Do you worry about that?

Yes, I do. I don’t worry about Apple doing it—I think we have our head sewn on right—but I do worry about it broadly. I worry that there will be a tendency on things that require human judgment. I worry that some folks may not think about that, and just think about the process of automating it, or automating it without the human element of it that’s so important … and that won’t be good for humanity.

Broadly, when technological advancements can go up so exponentially, I do think there’s a risk of certain people losing sight of the fact that technology should serve humanity and not the other way around. We see examples of that today.

Such as?

Fake news, right? Privacy. Security. But you could also extend it to the trolls on some social networks. They have sort of been given a megaphone. And I don’t mean people who have a difference of opinion, because I think that’s so important in a democracy. It’s occurring at many different places and putting a lot of tension on our social fabric.

There was a lot of AI talk this week, but Apple is often portrayed as playing a game of catch-up on this technology, behind companies like Google, Amazon, and Microsoft. How do you respond to that?

We typically don’t talk about something until we are about to ship. Not just for AI, but for anything: the comparison is generally what we are shipping compared to what someone else is talking about that is going to happen sometime in the future. A lot of people sell futures, I guess is the way to think about it. They have various reasons for doing that. I don’t criticize any of that; it’s just not who we are. At the developer conference this week, everything [we talked about] is shipping this year. So we’re not going through things that we’re going to do in ’19, and ’20 and ’21. It’s not because we don’t know that. It’s because we don’t want to talk about that.

People don’t think about well-integrated machine learning. They don’t even know it’s there. The battery lasts longer in your iPhone because of machine learning. There are a ton of things in [an iPhone] today that you wouldn’t think ‘Oh, that’s machine learning’—a whole list of things. We’ve never felt a need or like the consumer really wanted us to lay out the big matrix—“Here are all the ways that we use machine learning”—because it’s not something people care about. We care because we are in the techie sphere, but the user doesn’t care. They just want it to work.

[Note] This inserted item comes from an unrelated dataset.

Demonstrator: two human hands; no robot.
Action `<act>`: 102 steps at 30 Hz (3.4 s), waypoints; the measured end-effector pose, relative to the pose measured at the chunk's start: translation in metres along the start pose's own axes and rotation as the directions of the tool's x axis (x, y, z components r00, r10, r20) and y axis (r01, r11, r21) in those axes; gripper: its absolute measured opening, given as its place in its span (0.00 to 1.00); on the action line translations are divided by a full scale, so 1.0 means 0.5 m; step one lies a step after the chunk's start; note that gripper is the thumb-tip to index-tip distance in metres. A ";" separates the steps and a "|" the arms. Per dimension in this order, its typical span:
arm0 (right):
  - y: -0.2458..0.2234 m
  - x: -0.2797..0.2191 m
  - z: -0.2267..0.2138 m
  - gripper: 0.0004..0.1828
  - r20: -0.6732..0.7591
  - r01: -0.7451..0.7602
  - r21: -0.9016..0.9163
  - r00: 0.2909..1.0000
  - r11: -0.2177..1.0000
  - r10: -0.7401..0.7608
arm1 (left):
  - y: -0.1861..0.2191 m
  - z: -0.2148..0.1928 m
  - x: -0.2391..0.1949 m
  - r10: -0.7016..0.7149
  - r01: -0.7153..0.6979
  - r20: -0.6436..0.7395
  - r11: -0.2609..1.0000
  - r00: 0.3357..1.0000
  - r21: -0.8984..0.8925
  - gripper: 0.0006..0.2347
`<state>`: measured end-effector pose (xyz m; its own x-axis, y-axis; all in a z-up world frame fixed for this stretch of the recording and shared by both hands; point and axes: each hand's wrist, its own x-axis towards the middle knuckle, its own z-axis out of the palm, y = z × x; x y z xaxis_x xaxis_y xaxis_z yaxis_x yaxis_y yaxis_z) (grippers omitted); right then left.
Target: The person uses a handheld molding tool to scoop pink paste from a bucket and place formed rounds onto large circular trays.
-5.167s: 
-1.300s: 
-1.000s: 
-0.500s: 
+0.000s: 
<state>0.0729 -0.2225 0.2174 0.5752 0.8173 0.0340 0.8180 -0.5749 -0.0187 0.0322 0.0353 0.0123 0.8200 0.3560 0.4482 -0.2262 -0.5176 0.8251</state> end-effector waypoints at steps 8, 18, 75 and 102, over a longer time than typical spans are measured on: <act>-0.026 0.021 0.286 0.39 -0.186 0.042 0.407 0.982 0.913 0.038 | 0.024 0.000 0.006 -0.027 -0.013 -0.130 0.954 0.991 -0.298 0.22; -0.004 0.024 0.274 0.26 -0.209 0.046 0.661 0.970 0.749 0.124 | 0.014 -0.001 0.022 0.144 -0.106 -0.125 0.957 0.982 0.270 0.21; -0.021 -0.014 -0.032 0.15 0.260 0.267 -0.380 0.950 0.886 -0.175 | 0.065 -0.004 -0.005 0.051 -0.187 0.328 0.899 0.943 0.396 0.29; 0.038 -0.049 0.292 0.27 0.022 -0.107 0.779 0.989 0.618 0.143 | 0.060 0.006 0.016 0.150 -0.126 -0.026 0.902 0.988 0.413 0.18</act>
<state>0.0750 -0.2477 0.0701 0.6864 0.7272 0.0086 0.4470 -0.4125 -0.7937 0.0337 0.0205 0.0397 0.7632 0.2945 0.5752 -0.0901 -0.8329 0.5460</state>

How does the iPhone battery use machine learning?

The power management system is learning your usage and scheduling certain things to occur at times to maximize your battery life. Apple Music is learning something about you in order to decide what to play next, and maybe what to recommend and what to put on your playlist today. There’s image recognition in photos.

Let’s move from the technology in the iPhone to how it’s made. In the future, would Apple manufacture iPhones or other products in the U.S.? And what would that kind of manufacturing look like?

We manufacture in the U.S. today. We do it through third parties. If you think about the iPhone today, the glass is manufactured by Corning in Kentucky. There are significant amounts of silicon within the iPhone, and that’s manufactured in various different states. The equipment that’s used in the manufacturing processes, both in semiconductors and all the way through final assembly, is actually made in two or three dozen states. The number of manufacturing jobs we’ve created in the U.S. is 50,000 or 60,000.

The way we look at manufacturing is this: the U.S.’s strategy should be to skate where the puck is going, not where it is. The right focus for the U.S. is on advanced manufacturing—something that requires innovation. Robots are going to, over time, do the bulk of assembly. It probably doesn’t make sense for the country to establish policies and community [colleges] and vocational schools around something that is going to go in that direction.

We’ve already created 1.5 million jobs in the U.S. among app developers. This is the largest-growing job segment in the United States. If you think about it, it essentially didn’t exist prior to 2008.

When you look at where app developers are coming from, there are some demographic groups that aren’t represented that well. So a couple of weeks or so ago we launched a free Swift app development curriculum. We had partnerships immediately with several community colleges to begin teaching that in the fall to people in places where app development hasn’t taken hold—in Alabama, Houston, Texas, Ohio. They are kind of all over.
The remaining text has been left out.